> [DATA]

══════════

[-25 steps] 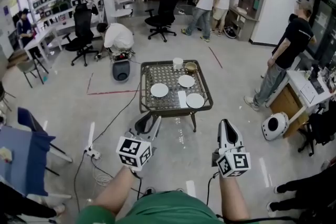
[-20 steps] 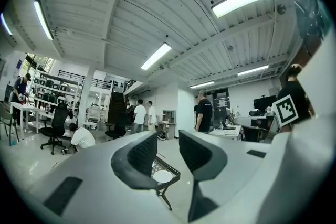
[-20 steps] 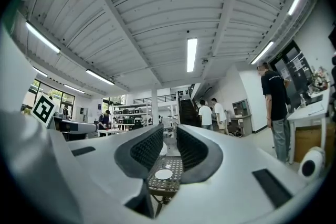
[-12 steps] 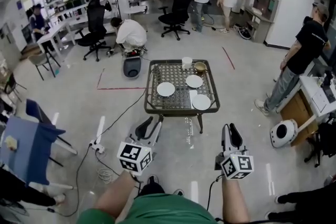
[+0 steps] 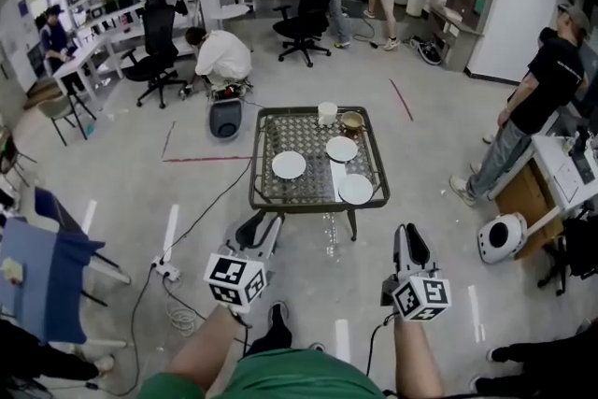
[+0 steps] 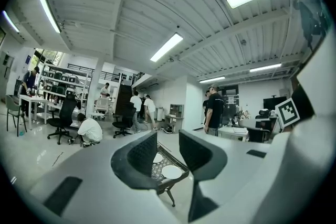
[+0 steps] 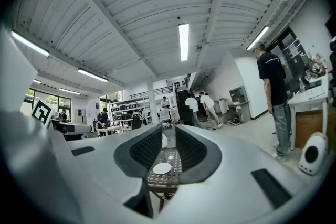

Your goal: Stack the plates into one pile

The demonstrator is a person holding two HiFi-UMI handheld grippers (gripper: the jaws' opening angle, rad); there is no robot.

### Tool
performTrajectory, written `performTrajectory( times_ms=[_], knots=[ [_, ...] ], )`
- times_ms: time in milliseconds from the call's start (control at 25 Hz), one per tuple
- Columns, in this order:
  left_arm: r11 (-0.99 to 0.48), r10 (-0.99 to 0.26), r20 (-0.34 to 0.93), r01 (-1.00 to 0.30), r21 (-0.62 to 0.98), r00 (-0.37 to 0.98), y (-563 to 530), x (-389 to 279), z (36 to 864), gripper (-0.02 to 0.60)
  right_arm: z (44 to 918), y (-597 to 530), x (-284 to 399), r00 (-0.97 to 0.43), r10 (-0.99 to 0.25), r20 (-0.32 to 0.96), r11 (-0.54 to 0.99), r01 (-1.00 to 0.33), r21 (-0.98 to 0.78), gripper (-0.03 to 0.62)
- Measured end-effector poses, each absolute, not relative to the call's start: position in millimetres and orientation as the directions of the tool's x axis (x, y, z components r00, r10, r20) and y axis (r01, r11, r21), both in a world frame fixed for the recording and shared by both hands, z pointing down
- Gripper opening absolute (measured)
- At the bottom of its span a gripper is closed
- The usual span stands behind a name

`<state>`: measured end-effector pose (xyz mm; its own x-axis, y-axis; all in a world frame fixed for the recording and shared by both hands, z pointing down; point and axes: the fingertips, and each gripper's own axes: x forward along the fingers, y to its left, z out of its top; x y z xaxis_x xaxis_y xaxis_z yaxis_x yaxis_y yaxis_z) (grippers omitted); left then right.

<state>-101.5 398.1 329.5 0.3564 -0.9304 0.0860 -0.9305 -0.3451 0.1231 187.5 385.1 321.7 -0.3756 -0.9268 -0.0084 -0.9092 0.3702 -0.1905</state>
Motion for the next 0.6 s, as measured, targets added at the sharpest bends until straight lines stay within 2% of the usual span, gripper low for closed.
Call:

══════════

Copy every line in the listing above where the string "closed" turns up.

- At the bottom of its span a gripper is closed
Motion for the next 0.6 s, as measured, targets added at the sharpest bends until straight lines stay within 2% of the usual span, gripper low for closed.

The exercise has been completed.